# Exercise details
Every line from the one containing "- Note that" through the end of the listing below goes in the output, exactly and without pictures.
------------------------------
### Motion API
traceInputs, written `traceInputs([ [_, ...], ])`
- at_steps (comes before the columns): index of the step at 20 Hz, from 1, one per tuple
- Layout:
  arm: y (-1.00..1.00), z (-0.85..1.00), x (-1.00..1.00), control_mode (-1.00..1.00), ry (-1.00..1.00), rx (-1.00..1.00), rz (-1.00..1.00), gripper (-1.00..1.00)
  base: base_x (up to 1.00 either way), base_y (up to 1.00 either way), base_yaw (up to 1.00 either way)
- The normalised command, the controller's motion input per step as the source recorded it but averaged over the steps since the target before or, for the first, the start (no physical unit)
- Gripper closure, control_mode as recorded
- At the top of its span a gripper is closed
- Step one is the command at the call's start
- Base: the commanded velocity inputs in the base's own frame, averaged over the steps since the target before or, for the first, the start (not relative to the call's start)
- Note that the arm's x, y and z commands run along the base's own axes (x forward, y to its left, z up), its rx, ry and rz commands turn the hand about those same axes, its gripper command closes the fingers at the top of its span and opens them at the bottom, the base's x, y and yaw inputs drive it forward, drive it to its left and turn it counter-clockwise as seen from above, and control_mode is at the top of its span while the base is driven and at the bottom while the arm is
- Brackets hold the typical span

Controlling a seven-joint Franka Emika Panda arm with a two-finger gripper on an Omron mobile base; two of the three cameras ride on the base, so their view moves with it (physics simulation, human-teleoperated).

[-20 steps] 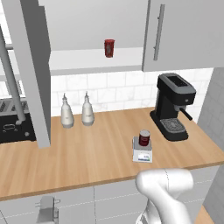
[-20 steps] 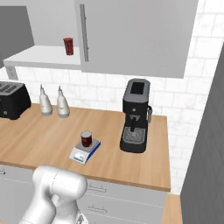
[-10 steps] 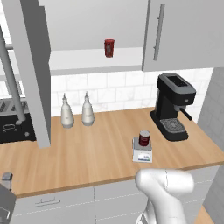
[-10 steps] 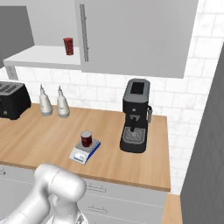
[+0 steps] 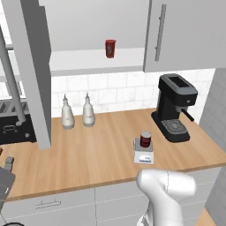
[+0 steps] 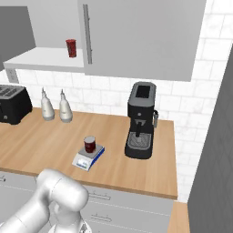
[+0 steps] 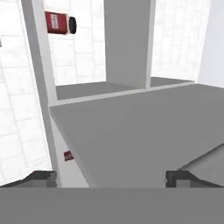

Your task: Pick the canned food and place it on the digital scale for weighing, and close the cabinet.

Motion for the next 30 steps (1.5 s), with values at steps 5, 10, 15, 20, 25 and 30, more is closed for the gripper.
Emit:
traceInputs([
  [5,0.17,0.29,0.49,-1.00,-0.15,0.00,-0.14,-1.00,0.00,0.00,0.00],
  [10,0.00,0.73,0.15,-1.00,0.00,0.00,-0.14,-1.00,0.00,0.00,0.00],
  [15,-0.31,0.69,0.29,-1.00,-0.01,0.00,-0.14,-1.00,0.00,0.00,0.00],
  [20,-0.92,0.44,0.51,-1.00,-0.01,0.10,-0.10,-1.00,0.00,0.00,0.00],
  [25,-1.00,0.32,0.42,-1.00,-0.01,0.15,-0.09,-1.00,0.00,0.00,0.00],
  [30,-1.00,0.44,0.31,-1.00,0.00,0.21,-0.04,-1.00,0.00,0.00,0.00],
])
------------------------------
# Exercise output
- Note that the arm's x, y and z commands run along the base's own axes (x forward, y to its left, z up), its rx, ry and rz commands turn the hand about those same axes, its gripper command closes the fingers at the top of its span and opens them at the bottom, the base's x, y and yaw inputs drive it forward, drive it to its left and turn it counter-clockwise as seen from above, and control_mode is at the top of its span while the base is driven and at the bottom while the arm is
- Brackets hold the typical span

Controlling a seven-joint Franka Emika Panda arm with a two-finger gripper on an Omron mobile base; two of the three cameras ride on the base, so their view moves with it (physics simulation, human-teleoperated).

[-20 steps] 
[-20 steps] 
[-10 steps] 
[-10 steps] 
[+0 steps] 
[+0 steps] 
[+0 steps] 

Your task: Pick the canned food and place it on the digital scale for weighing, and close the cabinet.

Motion for the next 30 steps (1.5 s), with values at steps 5, 10, 15, 20, 25 and 30, more is closed for the gripper.
Emit:
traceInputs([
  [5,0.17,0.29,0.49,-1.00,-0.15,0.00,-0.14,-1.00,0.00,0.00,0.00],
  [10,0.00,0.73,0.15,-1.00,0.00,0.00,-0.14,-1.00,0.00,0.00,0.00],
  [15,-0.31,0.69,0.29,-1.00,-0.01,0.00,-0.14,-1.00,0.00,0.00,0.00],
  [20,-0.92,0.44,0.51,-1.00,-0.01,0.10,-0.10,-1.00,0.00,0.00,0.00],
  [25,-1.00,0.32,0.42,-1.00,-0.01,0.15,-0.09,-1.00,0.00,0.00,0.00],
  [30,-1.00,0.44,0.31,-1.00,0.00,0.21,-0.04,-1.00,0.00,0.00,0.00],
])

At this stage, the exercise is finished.